Bei der Prüfung werden Details zu der Art und Weise aufgezeichnet, in der das System verwendet wurde. Der Prüfservice bietet Tools für die Analyse der Prüfdaten.
Der Prüfservice wird in Managing Auditing in Oracle Solaris 11.2 erläutert. Eine Liste der Manpages mit den entsprechenden Links finden Sie unter Audit Service Man Pages in Managing Auditing in Oracle Solaris 11.2 .
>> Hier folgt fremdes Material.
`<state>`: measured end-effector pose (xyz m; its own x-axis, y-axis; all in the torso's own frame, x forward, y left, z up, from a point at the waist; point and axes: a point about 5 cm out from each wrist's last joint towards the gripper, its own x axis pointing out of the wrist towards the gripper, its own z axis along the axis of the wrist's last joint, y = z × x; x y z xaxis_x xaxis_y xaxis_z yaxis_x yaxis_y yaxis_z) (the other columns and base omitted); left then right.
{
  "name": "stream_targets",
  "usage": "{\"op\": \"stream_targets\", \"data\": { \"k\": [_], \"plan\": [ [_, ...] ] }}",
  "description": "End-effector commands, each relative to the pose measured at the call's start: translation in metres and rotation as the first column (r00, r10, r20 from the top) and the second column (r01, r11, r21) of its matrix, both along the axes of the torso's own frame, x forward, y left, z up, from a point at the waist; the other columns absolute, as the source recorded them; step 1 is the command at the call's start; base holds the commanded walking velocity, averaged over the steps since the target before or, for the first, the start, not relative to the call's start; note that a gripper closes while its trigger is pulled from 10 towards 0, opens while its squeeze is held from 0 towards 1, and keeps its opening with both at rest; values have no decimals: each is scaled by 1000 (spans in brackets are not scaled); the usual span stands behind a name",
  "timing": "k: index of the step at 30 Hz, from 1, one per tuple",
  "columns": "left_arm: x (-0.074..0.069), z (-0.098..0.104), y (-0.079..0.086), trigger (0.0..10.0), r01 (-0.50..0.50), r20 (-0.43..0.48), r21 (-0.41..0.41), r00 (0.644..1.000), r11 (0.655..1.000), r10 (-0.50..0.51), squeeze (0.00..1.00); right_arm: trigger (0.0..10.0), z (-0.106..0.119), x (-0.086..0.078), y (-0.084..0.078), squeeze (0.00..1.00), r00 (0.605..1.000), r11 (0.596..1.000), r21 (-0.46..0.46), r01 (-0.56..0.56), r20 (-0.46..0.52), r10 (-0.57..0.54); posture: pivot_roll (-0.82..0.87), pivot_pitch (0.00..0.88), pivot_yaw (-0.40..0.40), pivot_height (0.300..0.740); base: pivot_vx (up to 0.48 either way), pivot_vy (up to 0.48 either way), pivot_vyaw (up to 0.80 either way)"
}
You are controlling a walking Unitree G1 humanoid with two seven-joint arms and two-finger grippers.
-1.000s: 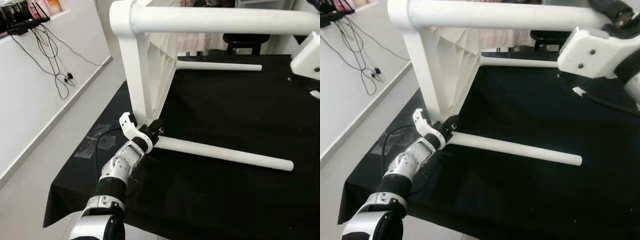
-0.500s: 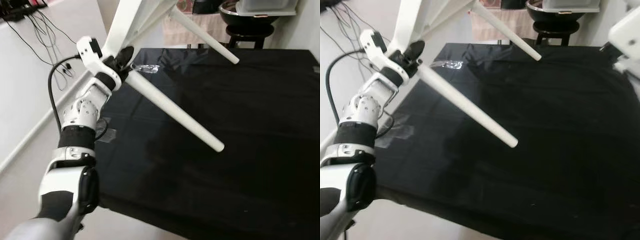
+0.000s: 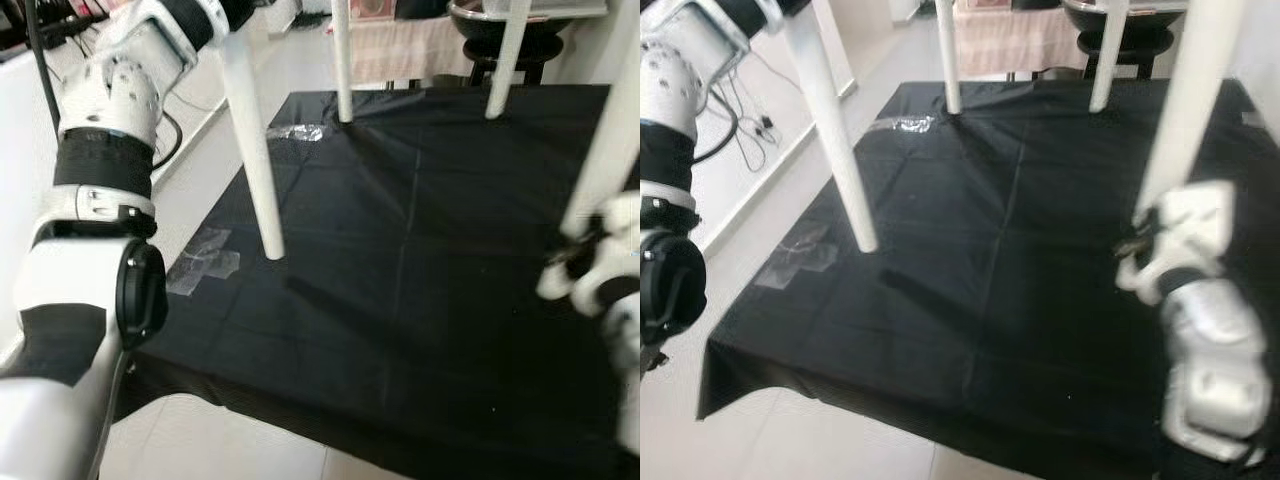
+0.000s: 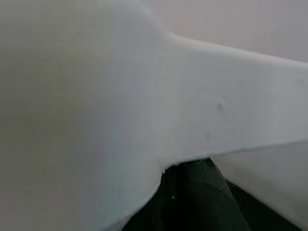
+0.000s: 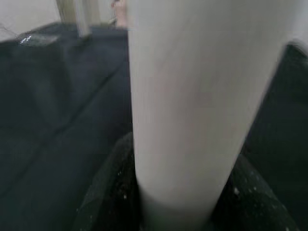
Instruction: Building children table
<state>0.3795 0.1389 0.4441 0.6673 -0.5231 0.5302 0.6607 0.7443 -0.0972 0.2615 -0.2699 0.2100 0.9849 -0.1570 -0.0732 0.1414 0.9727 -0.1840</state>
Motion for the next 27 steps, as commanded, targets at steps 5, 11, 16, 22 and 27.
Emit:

Die folgenden Prüfserviceverfahren erweisen sich in zahlreichen sicheren Umgebungen als nützlich:
Erstellen Sie separate Rollen, um die Prüfung zu konfigurieren und einzusehen sowie den Prüfservice zu starten oder zu beenden. Weisen Sie die Rollen vertrauenswürdigen Benutzern zu.
Verwenden Sie die Rechteprofile "Audit Configuration", "Audit Review" und "Audit Control" als Grundlage für Ihre Rollen.
Informationen zur Erstellung von Rollen oder zur Verwendung der vordefinierten ARMOR-Rollen finden Sie unter Assigning Rights to Users in Securing Users and Processes in Oracle Solaris 11.2 .
Prüfen Sie alle Administratoren mit der cusa-Prüfklasse.
Ereignisse in der cusa-Prüfklasse umfassen administrative Aktionen, die sich auf die Sicherheitslage des Systems auswirken. Eine Beschreibung finden Sie in der Datei /etc/security/audit_class. Die genaue Vorgehensweise finden Sie unter Wichtige Ereignisse außer Anmelden/Abmelden prüfen.
Senden Sie Prüfdatensätze an einen zentralen Server.
Konfigurieren Sie die Prüfung so, dass diese den Audit Remote Server (ARS) verwendet.
Siehe How to Send Audit Files to a Remote Repository in Managing Auditing in Oracle Solaris 11.2 .
Bereiten Sie die sichere Übertragung kompletter Prüfdateien in ein Dateisystem für die Dateieinsicht auf einem separaten ZFS-Pool vor.
Überwachen Sie Textzusammenfassungen ausgewählter überprüfter Ereignisse im syslog-Dienstprogramm.
Aktivieren Sie das Plug-in audit_syslos und überwachen Sie dann die aufgezeichneten Ereignisse.
Siehe How to Configure syslog Audit Logs in Managing Auditing in Oracle Solaris 11.2 .
Legen Sie Maximalgrößen für die Prüfdateien fest.
Legen Sie dazu das Attribut p_fsize für das Plug-in audit_binfile auf eine angemessene Größe fest. Berücksichtigen Sie neben anderen Faktoren vor allem Ihren Zeitplan für die Einsicht der Prüfdateien, den verfügbaren Festplattenspeicher und die cron-Ausführungshäufigkeit.
Beispiele finden Sie unter How to Assign Audit Space for the Audit Trail in Managing Auditing in Oracle Solaris 11.2 .
Bereiten Sie die sichere Übertragung kompletter Prüfdateien in ein Dateisystem für die Dateieinsicht auf einem separaten ZFS-Pool vor.
Sehen Sie die kompletten Prüfdateien in diesem Dateisystem ein.